Exercise instructions: Within the listing below, the lines containing "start" are to be counted. Give the number only.

Data extract:
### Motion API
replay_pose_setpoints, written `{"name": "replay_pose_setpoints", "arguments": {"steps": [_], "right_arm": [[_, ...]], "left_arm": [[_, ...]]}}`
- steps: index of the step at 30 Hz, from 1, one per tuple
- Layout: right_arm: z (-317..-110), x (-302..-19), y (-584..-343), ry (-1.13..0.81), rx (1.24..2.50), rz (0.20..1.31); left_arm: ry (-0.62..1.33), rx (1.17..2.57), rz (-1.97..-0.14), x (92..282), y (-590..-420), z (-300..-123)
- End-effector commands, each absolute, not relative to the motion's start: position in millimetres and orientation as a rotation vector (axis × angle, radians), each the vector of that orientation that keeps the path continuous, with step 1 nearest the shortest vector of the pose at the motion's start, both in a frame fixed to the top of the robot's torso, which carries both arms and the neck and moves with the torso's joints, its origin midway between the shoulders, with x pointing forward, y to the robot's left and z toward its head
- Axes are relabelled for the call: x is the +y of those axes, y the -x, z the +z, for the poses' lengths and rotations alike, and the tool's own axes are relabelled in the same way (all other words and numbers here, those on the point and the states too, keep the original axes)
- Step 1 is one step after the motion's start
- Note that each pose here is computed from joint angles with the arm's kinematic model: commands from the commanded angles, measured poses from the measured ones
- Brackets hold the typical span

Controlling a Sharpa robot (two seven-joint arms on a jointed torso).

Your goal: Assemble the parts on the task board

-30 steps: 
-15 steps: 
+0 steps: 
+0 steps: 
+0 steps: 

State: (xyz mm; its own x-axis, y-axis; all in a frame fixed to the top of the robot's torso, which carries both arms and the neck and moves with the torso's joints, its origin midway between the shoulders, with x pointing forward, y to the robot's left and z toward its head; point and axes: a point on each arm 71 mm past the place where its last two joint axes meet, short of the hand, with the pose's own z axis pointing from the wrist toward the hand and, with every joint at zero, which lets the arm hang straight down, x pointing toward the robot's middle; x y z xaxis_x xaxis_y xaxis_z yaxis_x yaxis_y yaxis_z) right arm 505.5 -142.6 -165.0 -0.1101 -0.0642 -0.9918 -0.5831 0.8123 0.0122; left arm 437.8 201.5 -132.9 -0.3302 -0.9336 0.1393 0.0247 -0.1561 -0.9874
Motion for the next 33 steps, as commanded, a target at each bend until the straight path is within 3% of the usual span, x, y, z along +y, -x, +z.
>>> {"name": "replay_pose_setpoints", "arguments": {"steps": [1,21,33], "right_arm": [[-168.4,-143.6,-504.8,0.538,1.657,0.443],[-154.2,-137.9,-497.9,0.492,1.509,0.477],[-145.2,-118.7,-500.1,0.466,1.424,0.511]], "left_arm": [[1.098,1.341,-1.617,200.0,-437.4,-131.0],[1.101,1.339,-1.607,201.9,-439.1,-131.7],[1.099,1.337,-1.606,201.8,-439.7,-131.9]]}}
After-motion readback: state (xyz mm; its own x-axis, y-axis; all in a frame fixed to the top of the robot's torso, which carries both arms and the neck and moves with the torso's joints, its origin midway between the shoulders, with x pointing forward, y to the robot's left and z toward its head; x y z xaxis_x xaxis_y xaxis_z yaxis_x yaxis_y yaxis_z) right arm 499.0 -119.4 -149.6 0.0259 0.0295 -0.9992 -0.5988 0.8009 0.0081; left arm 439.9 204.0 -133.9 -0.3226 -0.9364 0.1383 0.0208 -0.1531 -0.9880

Exercise output: 2